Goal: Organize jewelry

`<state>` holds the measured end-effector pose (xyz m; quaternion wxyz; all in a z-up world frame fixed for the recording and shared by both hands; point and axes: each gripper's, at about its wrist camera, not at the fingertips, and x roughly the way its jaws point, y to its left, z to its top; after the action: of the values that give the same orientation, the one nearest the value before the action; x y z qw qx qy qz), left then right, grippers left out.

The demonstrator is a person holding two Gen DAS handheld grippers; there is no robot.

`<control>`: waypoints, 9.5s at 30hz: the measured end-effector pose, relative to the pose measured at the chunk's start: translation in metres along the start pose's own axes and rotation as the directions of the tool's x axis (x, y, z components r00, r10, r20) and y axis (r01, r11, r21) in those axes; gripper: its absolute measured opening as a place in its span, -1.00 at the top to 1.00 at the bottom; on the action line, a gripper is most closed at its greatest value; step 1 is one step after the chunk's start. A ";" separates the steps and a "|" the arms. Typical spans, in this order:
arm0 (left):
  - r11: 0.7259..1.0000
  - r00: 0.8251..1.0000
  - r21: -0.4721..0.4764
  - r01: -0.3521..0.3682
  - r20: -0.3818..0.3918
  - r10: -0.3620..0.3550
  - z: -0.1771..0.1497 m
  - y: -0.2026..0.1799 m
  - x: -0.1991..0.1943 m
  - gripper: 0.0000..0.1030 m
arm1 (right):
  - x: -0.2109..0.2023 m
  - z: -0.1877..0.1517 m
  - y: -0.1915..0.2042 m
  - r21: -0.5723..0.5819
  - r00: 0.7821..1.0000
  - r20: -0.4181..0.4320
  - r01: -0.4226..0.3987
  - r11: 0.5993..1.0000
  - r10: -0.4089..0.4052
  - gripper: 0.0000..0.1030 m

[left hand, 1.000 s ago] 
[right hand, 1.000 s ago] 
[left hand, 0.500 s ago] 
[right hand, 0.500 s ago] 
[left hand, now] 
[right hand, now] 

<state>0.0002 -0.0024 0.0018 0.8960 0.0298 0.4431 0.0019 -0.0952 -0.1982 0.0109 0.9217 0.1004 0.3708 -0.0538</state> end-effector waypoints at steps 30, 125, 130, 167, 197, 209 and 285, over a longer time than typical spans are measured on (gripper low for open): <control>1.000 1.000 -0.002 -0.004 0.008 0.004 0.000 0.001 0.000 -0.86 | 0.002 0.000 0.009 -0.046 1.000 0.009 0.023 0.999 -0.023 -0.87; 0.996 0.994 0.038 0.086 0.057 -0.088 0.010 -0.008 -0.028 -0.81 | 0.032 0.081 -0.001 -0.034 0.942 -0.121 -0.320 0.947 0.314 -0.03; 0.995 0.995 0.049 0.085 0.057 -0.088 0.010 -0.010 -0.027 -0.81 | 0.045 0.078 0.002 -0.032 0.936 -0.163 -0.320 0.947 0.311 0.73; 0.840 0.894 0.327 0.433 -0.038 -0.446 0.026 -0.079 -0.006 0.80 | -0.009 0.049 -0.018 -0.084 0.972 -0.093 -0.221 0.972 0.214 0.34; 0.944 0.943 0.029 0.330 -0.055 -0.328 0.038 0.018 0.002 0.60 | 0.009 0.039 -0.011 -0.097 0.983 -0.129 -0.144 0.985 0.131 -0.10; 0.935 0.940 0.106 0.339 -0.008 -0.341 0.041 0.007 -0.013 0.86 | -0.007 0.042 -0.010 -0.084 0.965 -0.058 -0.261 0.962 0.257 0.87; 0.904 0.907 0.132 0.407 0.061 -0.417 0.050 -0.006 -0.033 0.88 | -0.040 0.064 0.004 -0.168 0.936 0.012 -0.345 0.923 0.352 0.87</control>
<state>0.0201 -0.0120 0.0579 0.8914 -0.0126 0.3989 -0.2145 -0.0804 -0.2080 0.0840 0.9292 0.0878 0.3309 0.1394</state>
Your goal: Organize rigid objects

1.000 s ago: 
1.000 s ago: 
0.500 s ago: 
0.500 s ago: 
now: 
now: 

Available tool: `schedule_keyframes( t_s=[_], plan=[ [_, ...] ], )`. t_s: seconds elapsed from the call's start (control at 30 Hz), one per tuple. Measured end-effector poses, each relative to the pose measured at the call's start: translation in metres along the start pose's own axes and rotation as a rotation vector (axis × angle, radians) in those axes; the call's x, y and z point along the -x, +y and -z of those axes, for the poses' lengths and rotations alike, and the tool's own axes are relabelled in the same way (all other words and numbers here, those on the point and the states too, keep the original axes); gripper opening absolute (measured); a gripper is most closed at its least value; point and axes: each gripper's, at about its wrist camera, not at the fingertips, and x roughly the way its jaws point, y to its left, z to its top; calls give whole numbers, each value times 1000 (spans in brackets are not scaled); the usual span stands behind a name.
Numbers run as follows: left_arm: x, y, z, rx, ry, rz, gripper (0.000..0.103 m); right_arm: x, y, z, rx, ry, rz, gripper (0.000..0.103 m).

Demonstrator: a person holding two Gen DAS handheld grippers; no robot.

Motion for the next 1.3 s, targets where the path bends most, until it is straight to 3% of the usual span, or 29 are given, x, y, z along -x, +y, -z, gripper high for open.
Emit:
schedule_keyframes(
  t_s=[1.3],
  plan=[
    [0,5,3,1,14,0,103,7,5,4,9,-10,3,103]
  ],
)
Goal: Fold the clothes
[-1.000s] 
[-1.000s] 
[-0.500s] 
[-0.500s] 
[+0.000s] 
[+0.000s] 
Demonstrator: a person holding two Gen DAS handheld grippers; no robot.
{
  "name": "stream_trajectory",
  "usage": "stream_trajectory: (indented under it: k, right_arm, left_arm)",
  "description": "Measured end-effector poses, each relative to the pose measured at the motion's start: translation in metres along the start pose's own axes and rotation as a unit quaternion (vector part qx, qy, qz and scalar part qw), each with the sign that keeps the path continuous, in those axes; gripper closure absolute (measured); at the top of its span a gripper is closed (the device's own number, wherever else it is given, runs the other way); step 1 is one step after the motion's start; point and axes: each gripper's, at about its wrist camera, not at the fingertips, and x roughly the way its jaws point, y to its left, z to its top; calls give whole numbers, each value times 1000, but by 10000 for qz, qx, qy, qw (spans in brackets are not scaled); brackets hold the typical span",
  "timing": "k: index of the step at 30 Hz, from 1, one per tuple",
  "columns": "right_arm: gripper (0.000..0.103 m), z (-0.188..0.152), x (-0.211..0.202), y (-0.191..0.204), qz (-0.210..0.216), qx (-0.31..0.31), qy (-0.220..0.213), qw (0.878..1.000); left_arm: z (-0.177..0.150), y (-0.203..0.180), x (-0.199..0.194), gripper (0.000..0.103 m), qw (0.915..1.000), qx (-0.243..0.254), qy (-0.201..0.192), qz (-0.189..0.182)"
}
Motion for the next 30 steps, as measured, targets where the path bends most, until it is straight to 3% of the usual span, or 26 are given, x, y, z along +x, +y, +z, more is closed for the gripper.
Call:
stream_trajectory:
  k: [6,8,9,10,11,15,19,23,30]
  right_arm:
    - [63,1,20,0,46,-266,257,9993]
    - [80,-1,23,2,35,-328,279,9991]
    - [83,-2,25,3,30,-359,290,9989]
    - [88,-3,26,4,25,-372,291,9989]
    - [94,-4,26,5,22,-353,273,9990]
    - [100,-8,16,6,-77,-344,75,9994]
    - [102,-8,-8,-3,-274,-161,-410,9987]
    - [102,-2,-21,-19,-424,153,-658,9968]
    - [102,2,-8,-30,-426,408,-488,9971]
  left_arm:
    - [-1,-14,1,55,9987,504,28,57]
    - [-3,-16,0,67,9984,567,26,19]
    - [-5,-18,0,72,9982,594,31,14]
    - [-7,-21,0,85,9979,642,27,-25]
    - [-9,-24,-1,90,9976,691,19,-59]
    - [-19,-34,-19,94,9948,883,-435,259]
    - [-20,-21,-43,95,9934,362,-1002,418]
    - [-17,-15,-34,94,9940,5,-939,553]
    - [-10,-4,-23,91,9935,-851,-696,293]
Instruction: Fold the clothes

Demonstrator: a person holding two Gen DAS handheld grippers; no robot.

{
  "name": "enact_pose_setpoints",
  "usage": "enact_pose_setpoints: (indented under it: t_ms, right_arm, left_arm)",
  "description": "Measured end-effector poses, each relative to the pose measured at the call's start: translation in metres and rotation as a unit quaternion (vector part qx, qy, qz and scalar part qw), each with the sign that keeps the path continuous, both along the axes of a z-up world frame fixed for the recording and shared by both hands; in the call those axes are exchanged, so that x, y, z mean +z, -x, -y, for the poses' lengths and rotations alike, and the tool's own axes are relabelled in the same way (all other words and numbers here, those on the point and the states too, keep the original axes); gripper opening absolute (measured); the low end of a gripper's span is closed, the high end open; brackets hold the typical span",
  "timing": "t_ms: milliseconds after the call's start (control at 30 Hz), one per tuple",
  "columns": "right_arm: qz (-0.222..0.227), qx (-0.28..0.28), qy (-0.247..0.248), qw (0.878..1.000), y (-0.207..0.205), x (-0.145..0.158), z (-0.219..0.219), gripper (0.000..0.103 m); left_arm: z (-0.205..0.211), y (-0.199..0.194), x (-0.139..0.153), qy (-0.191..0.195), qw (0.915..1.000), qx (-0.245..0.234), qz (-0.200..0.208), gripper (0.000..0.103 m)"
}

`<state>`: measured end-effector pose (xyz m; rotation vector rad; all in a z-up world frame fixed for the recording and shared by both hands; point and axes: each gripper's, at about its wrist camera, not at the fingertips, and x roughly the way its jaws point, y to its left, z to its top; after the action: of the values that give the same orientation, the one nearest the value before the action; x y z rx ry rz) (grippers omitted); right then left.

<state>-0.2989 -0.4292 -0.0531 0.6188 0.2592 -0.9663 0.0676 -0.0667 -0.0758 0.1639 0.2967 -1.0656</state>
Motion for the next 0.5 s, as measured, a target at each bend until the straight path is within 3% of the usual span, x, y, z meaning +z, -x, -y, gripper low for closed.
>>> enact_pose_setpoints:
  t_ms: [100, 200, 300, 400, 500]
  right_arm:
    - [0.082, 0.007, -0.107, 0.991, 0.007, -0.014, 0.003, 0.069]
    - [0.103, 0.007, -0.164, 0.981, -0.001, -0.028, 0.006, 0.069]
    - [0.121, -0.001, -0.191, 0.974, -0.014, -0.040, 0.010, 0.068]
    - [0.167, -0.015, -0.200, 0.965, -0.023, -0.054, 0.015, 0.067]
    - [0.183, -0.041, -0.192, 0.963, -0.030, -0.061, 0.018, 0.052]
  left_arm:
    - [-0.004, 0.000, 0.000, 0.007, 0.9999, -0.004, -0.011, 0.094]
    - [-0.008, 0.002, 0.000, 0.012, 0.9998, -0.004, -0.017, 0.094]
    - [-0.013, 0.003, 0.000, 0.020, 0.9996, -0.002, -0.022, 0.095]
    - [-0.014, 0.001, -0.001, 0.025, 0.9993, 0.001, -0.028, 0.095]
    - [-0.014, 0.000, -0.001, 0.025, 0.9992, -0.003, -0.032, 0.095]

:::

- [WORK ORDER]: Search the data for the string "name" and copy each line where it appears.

- [RESULT OF THIS TASK]:
Available tool: `schedule_keyframes( t_s=[_], plan=[ [_, ...] ], )`. t_s: seconds elapsed from the call's start (control at 30 Hz), one per tuple. Measured end-effector poses, each relative to the pose measured at the call's start: translation in metres along the start pose's own axes and rotation as a rotation vector (axis × angle, radians) in those axes; the call's x, y and z point along the -x, +y and -z of those axes, for the poses' lengths and rotations alike, and the tool's own axes are relabelled in the same way (all other words and numbers here, those on the point and the states too, keep the original axes); gripper opening absolute (measured); a gripper is most closed at its least value; point and axes: each gripper's, at about its wrist camera, not at the fingertips, and x roughly the way its jaws point, y to its left, z to its top; calls give whole numbers, each value times 1000 (spans in brackets are not scaled); the usual span stands behind a name.
  "name": "stream_trajectory",
  "name": "enact_pose_setpoints",

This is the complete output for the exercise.